Harambe The Silverback Gorilla: Murdered While Serving Life Sentence at Cincinnati Zoo

in #harambe8 years ago (edited)

Not that the Internet really needs another person commenting on this cluster fuck of human error, but I don’t think one more could hurt. Mostly because it’s not going to be all about how the mother should have her children taken away, that’s absurd. It’s mostly my confusion over the public’s reaction to the event itself, and the notion that the Cincinnati Zoo should be held more responsible than the parents.

We all seem to agree this ordinary mother of four received an overwhelming but not unusual amount of criticism from the Internet over allowing her four year old son to wander out of her sight long enough to drop 15 feet into Harambe’s enclosure.
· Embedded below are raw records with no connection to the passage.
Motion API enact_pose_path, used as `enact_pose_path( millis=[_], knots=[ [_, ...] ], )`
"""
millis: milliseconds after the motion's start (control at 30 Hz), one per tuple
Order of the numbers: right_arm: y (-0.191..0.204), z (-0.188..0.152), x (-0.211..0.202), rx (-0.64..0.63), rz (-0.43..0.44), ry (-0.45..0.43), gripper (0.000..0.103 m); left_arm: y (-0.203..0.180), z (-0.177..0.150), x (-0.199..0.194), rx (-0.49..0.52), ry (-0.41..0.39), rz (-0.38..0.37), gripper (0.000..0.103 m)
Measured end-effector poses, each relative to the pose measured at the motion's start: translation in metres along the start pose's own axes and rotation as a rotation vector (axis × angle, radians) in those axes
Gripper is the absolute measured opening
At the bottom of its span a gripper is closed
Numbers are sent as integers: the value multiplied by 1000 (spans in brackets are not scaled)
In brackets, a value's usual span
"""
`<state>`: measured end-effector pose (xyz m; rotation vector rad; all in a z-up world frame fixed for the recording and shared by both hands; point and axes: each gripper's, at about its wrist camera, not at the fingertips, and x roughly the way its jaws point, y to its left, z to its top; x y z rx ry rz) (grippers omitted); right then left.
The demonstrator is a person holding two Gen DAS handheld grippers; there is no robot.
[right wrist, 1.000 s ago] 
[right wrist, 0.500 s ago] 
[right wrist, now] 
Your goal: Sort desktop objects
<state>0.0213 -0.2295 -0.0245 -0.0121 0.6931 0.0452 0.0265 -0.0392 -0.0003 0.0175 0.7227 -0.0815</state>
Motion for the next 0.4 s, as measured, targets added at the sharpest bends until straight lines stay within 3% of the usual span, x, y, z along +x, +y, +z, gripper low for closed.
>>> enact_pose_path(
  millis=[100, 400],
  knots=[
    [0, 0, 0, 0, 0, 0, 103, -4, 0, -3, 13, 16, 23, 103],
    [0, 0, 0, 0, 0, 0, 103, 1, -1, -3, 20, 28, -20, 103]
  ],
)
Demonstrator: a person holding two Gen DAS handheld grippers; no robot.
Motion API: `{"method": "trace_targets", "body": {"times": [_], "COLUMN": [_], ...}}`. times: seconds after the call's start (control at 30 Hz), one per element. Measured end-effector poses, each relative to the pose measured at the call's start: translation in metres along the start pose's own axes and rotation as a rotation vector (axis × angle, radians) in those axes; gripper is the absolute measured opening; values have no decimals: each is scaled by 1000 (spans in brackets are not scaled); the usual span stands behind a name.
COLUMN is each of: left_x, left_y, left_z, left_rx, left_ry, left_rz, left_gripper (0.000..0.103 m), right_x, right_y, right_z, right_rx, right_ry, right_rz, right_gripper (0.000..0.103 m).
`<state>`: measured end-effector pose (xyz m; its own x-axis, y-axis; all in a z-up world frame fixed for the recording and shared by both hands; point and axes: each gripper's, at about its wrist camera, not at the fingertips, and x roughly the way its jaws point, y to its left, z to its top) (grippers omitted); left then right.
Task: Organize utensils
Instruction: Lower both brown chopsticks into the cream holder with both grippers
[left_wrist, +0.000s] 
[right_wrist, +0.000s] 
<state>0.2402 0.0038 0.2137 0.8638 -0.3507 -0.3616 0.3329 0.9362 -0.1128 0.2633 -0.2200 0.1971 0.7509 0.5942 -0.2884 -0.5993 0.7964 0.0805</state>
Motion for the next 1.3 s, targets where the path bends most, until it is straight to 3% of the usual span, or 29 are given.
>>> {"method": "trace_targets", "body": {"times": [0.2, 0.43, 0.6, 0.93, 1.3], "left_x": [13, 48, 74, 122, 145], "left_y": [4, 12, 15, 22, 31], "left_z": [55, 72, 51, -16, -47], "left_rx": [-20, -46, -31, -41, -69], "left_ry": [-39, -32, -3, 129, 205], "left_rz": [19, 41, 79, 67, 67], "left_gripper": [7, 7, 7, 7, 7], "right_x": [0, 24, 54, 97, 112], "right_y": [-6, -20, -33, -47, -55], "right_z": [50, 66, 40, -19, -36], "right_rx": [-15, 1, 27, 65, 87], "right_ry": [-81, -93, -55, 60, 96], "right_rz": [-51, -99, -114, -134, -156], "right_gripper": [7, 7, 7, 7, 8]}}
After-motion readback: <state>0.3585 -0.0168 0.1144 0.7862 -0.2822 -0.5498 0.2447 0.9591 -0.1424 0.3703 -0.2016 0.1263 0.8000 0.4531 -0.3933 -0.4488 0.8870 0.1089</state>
I sincerely hope she finds some way to disconnect, and doesn’t go about reading each and every one of them. I also wouldn’t put it past the media to try and lure this family out into the open and drag this thing out further. In their eyes everybody’s ordinary until they’re paid not to be.

Rest easy though, parents! While there may be some criticism in this article towards the mother, no one is talking about you, your wife, your mom or grandmother. This is about one individual. That’s it. Just one. Not all of you. No need for the call to arms and all the “As a…” based arguments that are supposed to give weight to a topic by giving yourself a title, because let me just say, as a comedian, I don’t care about your title.

What I don’t quite understand are the people saying she shouldn’t be criticized at all. That no flack whatsoever should be thrown her way because, “Parenting is hard.” I don’t think criticizing her in any way is saying parenting is easy and anyone can do it. I think people have stated very clearly, this particular woman, could stand to do it better going forward. Also, be proud if you’re a better parent! It’s ok to be better at things than other people are. You don’t have to feel bad because you don’t know what the future holds and one day your kid might wander off in a mall and stumble into the back of a Cinnabon. No one’s going to criticize you for that. In fact, congratulate yourself, your kid’s got great taste in food!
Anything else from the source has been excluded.